What is being asked → Transcribe word for word each line from the one containing "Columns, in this" to the final line of the data, both included. Skip the pictures.

Information provided →

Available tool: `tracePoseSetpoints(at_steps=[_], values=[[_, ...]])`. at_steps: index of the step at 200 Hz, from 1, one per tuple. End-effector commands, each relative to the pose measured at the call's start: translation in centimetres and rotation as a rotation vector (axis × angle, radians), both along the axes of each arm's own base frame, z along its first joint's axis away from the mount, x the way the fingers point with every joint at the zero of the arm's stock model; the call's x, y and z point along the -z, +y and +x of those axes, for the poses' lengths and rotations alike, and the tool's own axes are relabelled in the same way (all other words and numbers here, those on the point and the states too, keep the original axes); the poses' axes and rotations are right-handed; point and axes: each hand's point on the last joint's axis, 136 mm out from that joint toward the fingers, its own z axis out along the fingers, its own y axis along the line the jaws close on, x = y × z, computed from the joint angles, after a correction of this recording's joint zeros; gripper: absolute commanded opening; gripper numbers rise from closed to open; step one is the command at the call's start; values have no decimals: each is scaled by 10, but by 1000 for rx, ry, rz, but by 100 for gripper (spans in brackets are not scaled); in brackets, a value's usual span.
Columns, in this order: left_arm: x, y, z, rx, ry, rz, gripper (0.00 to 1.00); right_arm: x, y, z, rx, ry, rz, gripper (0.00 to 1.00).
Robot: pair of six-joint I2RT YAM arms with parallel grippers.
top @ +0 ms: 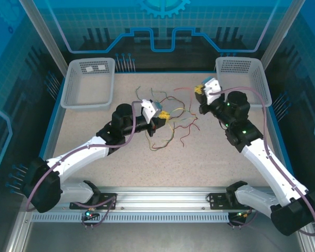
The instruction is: Untangle the cables
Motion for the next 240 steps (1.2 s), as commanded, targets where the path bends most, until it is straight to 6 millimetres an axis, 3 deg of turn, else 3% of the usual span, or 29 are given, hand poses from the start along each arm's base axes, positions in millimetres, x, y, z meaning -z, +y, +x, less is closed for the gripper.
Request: tracePoseSetpoints(at_steps=[1,41,54,67,71,76,79,107,165,195,240], values=[[-19,5,-3,-25,-69,-46,0,-14,-33,5,142,-2,141,0],[-41,10,-12,-13,-112,-99,0,-12,-71,7,279,14,222,0],[-45,11,-13,-11,-121,-111,0,-13,-59,2,187,17,226,0],[-46,10,-14,-4,-124,-104,0,-14,-34,-8,26,16,212,0],[-45,9,-15,1,-125,-102,0,-15,-27,-12,-20,13,209,14],[-44,9,-15,5,-126,-100,0,-16,-19,-17,-78,12,204,50],[-44,9,-15,5,-128,-99,0,-17,-12,-22,-125,13,204,66],[-39,8,-18,22,-143,-95,0,-24,33,-66,-497,7,162,91],[-29,1,-25,88,-152,-59,0,-16,65,-93,-775,118,97,98],[-27,-2,-29,117,-154,-34,0,-7,83,-96,-836,194,31,99],[-26,-2,-31,117,-160,-28,0,2,98,-89,-844,234,-30,93]])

Finished task →
Columns, in this order: left_arm: x, y, z, rx, ry, rz, gripper (0.00 to 1.00); right_arm: x, y, z, rx, ry, rz, gripper (0.00 to 1.00).
Robot: pair of six-joint I2RT YAM arms with parallel grippers.
top @ +0 ms: 
The instruction is: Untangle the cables
Motion for the next 240 steps (1.2 s), as commanded, targets where the path bends most, until it is straight to 6 millimetres an axis, 3 deg of turn, else 3% of the usual span, or 29 are given, hand poses from the start along each arm's base axes, positions in millimetres, x, y, z meaning -z, +y, +x, less is closed for the gripper.
Request: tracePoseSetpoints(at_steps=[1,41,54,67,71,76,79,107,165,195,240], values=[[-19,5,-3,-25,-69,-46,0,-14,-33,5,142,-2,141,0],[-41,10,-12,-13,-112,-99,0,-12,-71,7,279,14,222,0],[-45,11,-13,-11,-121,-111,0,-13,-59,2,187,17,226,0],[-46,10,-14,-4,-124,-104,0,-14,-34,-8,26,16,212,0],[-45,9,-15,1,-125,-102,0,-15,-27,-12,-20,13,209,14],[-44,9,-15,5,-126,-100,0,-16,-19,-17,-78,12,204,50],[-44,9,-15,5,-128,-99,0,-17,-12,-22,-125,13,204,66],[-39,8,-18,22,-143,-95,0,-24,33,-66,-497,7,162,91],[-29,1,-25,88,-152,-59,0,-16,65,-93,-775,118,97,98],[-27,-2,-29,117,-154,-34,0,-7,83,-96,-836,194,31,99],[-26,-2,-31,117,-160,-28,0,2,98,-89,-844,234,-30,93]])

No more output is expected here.